[Data extracts — start]

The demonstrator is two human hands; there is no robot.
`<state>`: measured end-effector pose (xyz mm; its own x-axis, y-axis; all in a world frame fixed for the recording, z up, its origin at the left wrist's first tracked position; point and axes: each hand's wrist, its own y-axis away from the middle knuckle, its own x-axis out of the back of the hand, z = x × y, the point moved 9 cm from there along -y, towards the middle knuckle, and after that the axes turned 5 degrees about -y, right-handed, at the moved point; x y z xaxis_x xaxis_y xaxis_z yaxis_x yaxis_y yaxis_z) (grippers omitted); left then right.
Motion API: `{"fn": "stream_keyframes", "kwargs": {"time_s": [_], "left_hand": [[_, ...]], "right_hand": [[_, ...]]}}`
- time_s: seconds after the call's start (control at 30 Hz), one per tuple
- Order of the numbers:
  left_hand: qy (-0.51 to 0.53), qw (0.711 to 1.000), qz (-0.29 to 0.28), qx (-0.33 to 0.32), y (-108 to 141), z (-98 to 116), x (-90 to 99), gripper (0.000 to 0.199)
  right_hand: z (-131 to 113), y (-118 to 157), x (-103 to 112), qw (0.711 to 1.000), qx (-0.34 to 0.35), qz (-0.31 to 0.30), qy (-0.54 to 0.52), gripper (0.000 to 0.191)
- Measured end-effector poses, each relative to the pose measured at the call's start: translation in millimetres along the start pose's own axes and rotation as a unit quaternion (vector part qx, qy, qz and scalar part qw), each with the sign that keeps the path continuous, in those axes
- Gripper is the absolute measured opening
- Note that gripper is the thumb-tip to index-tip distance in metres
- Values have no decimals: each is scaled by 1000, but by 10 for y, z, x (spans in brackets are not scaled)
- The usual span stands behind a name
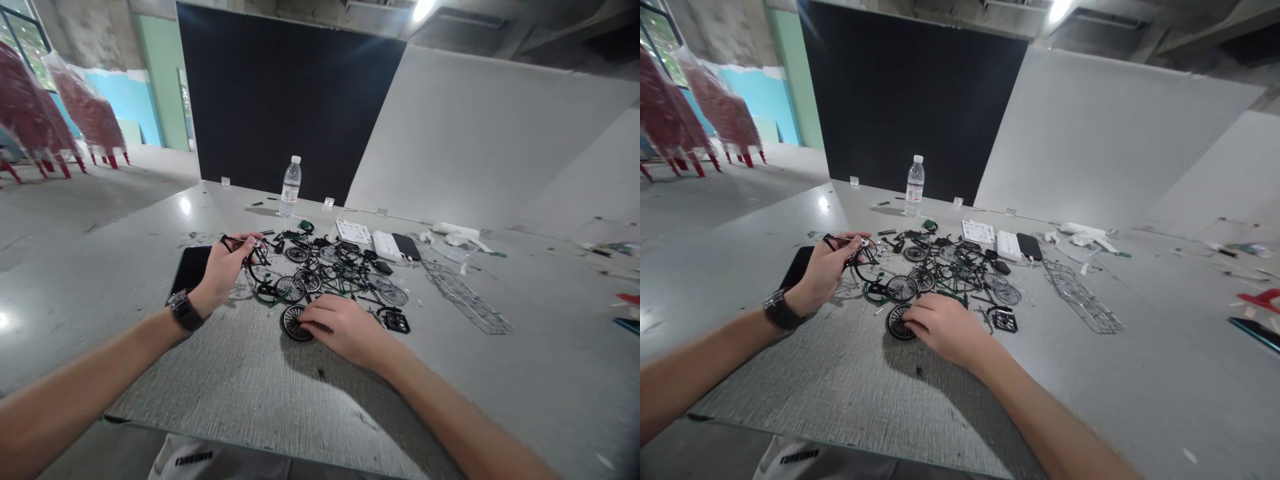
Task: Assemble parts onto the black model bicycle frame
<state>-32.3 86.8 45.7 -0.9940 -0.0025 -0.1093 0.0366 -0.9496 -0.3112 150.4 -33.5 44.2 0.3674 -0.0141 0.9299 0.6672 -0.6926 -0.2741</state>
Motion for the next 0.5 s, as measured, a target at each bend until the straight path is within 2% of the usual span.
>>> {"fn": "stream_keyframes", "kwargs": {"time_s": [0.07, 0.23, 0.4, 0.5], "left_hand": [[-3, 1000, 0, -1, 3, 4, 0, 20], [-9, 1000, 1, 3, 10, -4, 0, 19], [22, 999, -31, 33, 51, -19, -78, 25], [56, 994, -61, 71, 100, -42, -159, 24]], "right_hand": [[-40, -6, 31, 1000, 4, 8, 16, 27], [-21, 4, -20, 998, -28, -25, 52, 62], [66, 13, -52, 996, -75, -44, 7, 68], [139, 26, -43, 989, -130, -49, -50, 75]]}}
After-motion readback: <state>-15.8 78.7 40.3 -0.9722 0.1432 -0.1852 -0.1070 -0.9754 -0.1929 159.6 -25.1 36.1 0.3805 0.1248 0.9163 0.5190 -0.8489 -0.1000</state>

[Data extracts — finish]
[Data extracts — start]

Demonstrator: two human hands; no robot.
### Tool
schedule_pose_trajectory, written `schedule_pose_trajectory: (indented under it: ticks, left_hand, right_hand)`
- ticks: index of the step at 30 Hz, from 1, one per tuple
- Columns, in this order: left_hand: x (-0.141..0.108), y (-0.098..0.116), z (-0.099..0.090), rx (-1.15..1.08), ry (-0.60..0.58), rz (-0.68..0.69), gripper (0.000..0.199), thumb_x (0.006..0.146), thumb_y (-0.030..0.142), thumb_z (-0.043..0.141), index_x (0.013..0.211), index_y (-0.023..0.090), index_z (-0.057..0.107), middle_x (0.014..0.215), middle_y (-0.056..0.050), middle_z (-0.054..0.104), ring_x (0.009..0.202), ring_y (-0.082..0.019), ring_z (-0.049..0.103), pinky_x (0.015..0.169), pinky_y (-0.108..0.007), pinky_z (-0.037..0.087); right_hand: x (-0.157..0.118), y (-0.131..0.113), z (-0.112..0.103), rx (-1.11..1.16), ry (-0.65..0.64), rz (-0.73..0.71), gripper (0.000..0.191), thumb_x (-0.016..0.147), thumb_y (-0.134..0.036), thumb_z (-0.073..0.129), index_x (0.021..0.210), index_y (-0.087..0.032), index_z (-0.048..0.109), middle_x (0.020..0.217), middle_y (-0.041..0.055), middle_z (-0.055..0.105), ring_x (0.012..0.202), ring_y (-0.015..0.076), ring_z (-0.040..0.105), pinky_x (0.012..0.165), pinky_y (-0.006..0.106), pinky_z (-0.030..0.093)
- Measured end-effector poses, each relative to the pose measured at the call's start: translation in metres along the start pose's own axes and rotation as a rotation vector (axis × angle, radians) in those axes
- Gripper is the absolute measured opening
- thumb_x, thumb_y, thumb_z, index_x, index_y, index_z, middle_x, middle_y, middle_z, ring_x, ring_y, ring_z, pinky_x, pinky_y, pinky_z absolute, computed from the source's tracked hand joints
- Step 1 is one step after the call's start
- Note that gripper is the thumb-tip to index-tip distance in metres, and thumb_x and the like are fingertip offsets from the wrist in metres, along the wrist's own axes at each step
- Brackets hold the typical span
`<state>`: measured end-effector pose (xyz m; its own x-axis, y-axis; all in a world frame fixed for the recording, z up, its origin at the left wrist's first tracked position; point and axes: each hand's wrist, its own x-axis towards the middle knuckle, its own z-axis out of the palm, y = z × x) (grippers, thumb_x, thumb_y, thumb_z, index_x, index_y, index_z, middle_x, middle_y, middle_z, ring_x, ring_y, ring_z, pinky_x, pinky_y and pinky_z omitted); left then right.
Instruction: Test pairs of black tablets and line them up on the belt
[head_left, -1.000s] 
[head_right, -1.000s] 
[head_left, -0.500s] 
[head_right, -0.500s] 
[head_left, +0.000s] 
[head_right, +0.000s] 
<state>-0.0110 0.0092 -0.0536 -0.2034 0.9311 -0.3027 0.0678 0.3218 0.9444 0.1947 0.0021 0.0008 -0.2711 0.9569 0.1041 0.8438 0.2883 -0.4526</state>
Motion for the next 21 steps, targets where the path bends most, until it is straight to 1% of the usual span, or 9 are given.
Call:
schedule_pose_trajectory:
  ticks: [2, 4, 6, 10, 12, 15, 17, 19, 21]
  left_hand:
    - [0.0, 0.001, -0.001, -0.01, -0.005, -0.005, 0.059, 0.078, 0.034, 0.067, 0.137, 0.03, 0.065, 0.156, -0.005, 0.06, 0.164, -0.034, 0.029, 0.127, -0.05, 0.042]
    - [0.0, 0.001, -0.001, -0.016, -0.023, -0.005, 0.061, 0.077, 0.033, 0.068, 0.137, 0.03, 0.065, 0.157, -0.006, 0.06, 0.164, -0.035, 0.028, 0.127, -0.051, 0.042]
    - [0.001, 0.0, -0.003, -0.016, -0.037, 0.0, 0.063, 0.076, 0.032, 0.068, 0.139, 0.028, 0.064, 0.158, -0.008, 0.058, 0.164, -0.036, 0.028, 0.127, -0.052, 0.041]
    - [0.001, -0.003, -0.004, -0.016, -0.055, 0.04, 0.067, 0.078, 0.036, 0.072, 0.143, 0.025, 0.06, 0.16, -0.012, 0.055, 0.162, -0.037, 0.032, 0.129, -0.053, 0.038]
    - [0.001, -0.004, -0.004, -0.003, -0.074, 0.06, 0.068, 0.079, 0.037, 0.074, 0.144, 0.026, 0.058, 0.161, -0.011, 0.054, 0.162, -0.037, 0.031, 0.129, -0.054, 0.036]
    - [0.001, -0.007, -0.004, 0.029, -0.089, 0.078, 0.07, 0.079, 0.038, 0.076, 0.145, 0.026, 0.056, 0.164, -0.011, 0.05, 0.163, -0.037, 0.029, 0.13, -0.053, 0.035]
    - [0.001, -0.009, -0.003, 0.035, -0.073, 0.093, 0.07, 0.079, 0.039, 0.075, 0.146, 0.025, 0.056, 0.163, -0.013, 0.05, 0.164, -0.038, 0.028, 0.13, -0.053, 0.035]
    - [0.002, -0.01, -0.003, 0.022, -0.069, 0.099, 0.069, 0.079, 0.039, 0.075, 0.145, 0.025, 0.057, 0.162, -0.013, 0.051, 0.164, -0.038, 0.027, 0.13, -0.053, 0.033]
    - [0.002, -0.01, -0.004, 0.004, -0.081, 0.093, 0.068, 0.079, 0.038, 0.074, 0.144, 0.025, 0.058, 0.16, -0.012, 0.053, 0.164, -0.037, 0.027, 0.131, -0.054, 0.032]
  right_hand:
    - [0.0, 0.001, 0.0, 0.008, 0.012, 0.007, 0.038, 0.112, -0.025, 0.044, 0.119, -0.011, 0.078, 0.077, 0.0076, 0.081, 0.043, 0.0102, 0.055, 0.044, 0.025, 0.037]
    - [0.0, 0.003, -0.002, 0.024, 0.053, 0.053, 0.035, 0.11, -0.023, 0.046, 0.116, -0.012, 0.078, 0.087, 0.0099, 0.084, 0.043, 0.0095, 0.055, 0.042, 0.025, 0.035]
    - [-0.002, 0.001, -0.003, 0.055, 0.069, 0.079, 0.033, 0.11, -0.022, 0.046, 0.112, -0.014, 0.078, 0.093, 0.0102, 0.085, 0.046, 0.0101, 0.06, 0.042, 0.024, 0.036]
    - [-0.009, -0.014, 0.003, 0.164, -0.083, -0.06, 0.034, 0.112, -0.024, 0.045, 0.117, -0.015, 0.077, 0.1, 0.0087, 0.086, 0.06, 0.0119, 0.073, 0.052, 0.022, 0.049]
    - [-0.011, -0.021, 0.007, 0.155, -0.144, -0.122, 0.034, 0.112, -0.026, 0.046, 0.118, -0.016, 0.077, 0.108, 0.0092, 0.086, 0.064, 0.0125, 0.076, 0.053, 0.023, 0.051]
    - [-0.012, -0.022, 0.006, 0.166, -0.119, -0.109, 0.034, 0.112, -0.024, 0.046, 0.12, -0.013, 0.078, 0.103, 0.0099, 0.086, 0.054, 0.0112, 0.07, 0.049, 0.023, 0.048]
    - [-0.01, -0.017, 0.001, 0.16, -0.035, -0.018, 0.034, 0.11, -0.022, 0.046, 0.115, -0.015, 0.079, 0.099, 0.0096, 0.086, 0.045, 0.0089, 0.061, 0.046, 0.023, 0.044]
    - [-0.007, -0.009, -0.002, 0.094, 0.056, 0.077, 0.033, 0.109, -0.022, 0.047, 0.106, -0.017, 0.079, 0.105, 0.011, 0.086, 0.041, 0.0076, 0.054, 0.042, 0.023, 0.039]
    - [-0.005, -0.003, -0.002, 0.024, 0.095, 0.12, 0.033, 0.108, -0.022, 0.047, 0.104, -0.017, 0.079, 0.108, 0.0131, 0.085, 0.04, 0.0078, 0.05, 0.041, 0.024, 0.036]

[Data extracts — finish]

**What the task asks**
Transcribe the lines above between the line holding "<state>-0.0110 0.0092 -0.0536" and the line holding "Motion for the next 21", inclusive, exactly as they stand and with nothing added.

**Output for this task**
<state>-0.0110 0.0092 -0.0536 -0.2034 0.9311 -0.3027 0.0678 0.3218 0.9444 0.1947 0.0021 0.0008 -0.2711 0.9569 0.1041 0.8438 0.2883 -0.4526</state>
Motion for the next 21 steps, targets where the path bends most, until it is straight to 1% of the usual span, or 9 are given.

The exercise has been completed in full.